Note 1: This guide is intended to provide guidelines both for creating Sanskrit entries on English Wiktionary as well as for adding Sanskrit translations to English words. The main guidelines for creating any entry on English Wiktionary is set forth in Wiktionary:Entry layout; this page is an addition to that page, not a replacement.

Note 2: If a change occurs in the basic wiktionary template (currently at Wiktionary:Entry layout) that affects Sanskrit entries, then that change should be reflected here.


Scope edit

"Sanskrit" on Wiktionary refers to not only Vedic and Classical Sanskrit, but also the broad dialect continuum of Old Indo-Aryan languages that gave rise to the Middle and Modern Indo-Aryan languages. Some literature use a narrower definition, but for lexicographic simplicity it was agreed to use a broad one per this discussion.

Practically, this means:

  • reconstructed words are valid Sanskrit entries, like *चिष्ट (ciṣṭa, message). These act as a hub for descendants, like चिट्ठी (ciṭṭhī) and चिठी (ciṭhī). Editors should be careful to ensure that the reconstructed term based on New Indo-Aryan is actually Old Indo-Aryan/Sanskrit and not Middle Indo-Aryan (this is discussed further in #Sanskrit verbs in etymologies of other languages)
  • Entries for Vedic Sanskrit are valid entries. In a term like क्रीळ (krīḷa), ahead of the foremost definition we would write {{lb|sa|Vedic}} to both categorize the term as "Vedic Sanskrit" and display a "Vedic" label.
  • In the absence of the reconstruction asterisk or any "Vedic" label, a term is understood to be Classical Sanskrit, as in क्रीड (krīḍa). Where applicable, classical terms should link to Vedic equivalents in the "Alternative forms" section.
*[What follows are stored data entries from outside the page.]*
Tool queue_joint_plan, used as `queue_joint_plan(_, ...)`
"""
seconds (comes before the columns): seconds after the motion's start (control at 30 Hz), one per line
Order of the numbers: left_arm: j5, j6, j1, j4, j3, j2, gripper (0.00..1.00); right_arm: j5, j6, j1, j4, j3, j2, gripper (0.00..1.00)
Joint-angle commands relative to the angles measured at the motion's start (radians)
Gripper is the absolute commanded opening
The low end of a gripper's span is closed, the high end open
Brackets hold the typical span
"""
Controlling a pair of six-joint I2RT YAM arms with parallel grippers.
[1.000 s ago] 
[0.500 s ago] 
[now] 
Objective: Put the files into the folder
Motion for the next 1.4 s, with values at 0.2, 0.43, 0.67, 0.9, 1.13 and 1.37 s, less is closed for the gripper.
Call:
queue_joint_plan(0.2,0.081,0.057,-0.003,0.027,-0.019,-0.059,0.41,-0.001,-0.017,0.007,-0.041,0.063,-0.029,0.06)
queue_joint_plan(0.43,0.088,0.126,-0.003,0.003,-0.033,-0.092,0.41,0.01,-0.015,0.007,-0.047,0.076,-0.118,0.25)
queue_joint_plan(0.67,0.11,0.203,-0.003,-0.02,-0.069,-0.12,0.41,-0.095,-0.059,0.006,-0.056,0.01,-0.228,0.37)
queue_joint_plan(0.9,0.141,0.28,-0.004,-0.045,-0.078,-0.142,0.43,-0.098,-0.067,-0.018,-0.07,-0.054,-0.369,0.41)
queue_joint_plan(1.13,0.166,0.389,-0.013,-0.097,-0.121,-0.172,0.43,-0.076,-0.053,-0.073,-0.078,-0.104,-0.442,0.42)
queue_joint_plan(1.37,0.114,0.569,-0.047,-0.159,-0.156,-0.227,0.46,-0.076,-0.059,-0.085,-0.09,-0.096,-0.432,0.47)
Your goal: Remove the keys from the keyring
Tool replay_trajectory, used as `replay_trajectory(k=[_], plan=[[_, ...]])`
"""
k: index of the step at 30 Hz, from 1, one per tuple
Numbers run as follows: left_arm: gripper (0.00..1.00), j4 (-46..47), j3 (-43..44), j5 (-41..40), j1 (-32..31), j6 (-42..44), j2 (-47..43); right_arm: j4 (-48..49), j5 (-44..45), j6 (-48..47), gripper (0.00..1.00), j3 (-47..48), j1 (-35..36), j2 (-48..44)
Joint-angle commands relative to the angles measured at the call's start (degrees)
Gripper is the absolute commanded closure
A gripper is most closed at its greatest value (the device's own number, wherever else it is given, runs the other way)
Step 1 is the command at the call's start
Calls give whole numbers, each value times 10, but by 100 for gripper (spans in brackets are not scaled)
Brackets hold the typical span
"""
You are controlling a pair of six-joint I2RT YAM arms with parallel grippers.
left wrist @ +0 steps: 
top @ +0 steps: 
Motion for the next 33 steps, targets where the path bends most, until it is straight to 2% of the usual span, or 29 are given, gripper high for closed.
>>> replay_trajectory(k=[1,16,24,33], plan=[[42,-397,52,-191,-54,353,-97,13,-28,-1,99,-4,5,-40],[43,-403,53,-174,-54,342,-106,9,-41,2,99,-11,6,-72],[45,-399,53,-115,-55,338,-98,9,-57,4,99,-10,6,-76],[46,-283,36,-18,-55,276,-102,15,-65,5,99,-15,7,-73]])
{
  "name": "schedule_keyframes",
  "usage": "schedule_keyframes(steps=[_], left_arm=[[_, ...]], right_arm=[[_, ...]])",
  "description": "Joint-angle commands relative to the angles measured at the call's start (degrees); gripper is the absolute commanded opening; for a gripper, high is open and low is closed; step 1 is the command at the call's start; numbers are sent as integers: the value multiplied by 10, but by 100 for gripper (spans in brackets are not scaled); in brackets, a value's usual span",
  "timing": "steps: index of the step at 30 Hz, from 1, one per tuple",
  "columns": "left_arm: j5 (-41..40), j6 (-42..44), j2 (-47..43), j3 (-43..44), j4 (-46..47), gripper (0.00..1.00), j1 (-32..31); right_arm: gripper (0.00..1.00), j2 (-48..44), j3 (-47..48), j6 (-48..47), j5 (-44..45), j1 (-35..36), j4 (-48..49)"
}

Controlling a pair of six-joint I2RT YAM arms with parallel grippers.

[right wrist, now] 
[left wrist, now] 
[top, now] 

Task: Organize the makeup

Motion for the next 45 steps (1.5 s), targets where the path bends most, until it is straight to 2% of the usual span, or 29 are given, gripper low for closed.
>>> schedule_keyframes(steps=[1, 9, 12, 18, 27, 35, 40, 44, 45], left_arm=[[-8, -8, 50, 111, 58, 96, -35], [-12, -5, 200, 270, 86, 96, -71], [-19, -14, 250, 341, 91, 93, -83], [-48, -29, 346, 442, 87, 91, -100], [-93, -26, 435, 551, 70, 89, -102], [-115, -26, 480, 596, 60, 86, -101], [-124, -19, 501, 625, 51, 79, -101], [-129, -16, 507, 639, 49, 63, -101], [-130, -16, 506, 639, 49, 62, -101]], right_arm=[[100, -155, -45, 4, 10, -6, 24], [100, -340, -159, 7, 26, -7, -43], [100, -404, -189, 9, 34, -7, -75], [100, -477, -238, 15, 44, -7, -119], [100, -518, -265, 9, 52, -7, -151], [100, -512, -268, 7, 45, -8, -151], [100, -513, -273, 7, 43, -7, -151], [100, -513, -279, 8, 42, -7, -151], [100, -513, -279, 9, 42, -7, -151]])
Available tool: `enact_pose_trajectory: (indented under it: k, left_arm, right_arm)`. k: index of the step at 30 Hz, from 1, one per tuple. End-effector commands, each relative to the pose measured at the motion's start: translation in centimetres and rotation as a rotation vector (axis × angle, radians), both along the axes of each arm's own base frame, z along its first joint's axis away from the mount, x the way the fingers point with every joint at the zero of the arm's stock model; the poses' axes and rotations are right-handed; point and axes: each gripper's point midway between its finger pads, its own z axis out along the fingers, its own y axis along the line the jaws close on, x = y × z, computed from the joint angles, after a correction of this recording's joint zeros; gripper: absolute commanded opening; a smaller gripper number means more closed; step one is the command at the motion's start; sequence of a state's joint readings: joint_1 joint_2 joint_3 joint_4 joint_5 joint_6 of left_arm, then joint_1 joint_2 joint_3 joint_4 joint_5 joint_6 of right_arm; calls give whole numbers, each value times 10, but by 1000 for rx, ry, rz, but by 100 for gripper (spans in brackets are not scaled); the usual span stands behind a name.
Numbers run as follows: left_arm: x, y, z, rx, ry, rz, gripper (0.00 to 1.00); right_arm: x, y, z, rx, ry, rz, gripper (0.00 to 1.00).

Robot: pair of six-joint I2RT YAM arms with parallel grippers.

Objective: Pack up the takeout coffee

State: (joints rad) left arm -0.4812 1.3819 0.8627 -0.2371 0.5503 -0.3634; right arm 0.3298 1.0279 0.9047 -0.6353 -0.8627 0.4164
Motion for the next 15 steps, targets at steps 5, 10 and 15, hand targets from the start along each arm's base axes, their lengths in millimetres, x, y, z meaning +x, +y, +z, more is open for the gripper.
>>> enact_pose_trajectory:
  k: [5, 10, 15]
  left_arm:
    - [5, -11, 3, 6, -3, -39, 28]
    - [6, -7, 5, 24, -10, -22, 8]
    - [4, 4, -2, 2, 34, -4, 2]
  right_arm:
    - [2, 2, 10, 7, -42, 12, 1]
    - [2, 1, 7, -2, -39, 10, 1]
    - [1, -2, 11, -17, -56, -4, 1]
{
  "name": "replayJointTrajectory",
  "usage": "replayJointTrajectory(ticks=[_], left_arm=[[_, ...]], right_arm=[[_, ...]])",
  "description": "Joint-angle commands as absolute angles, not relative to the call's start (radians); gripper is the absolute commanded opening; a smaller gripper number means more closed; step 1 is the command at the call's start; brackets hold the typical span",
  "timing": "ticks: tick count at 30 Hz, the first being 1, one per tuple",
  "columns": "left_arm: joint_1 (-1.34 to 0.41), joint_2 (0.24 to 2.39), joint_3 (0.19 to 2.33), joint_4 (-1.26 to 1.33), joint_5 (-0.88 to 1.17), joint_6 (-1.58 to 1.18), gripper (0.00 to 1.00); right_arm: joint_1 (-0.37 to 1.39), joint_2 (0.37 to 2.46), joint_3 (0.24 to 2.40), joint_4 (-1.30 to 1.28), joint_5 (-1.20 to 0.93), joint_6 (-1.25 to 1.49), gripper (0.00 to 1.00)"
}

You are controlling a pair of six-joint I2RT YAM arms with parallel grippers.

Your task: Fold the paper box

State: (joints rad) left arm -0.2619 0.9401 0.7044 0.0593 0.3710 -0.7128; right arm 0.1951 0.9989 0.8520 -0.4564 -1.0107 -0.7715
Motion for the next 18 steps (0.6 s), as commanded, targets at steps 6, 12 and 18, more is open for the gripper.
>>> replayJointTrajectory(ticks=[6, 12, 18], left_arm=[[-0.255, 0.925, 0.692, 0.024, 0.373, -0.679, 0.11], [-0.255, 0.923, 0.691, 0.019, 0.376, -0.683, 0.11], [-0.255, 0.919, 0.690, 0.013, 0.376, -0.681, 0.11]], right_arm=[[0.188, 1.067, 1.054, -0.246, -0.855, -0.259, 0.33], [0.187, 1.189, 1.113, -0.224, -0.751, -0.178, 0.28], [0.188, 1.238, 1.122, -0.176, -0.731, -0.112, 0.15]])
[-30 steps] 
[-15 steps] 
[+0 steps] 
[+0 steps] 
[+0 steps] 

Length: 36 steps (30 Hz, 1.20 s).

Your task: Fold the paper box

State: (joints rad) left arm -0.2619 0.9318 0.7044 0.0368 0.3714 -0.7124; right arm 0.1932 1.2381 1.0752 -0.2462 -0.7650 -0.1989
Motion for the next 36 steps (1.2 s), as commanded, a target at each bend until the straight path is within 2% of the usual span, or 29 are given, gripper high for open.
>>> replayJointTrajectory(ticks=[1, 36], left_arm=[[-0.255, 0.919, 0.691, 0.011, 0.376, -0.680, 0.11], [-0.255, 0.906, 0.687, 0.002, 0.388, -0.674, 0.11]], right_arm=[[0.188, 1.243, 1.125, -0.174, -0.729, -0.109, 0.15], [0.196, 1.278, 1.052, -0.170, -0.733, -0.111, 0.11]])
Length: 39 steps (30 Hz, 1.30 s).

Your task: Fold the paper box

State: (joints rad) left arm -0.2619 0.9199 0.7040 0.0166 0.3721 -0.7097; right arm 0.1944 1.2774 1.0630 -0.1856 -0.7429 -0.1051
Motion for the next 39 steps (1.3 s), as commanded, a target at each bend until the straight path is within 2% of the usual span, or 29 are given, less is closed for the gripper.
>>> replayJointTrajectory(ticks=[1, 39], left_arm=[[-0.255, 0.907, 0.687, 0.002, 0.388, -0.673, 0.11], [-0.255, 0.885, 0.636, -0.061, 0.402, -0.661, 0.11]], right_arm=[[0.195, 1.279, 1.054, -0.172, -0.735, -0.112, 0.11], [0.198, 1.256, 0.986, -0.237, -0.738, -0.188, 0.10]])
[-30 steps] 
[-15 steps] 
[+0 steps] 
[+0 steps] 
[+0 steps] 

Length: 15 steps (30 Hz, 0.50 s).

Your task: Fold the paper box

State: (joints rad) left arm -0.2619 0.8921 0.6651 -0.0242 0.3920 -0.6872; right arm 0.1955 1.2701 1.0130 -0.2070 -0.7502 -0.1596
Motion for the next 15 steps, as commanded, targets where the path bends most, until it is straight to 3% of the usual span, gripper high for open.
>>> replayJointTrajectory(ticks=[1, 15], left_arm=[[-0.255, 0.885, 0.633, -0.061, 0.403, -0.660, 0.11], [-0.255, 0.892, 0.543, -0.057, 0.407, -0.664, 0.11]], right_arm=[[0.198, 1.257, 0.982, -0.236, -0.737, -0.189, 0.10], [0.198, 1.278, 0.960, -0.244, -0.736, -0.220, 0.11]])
Creating Sanskrit Entries edit

Script edit

The Sanskrit language has no single script associated with it. The system predominant in India historically in the written literature as well as today is Devanagari. Entries in Wiktionary may be in any of the scripts if there is usage. However, all words should at least have a Devanagari entry.

The same word in other Indic scripts may be referenced under the Alternative scripts header, see WT:ELE. In scripts other than Devanagari, it often suffices to define a term as <Other Script Name> form of <Devanagari Equivalent> with {{sa-sc}}.

In the Translation section of English terms, Sanskrit entries should be presented in Devanagari, e.g. at horse:

* Sanskrit: {{t|sa|अश्व|m}}

Accent Diacritics edit

The headword/inflection line should show the Devanagari or other Indic script, with the IAST transliteration in parenthesis, with optional Vedic accent marks on vowels where present; example at अश्व (áśva):

{{sa-noun|g=m|tr=áśva}}

As pitch accent was lost in Classical Sanskrit, in many cases, the position of the original accent is unknown. In such cases, accent can be ignored.

Formatting entries edit

Nominal Lemma edit

For Sanskrit nominals, the lemma form is the stem (in the case of adjectives, the masculine stem). See here for an overview of Sanskrit declension. For instance, for a-stems, the lemma ends in -a (not the nominative -aḥ).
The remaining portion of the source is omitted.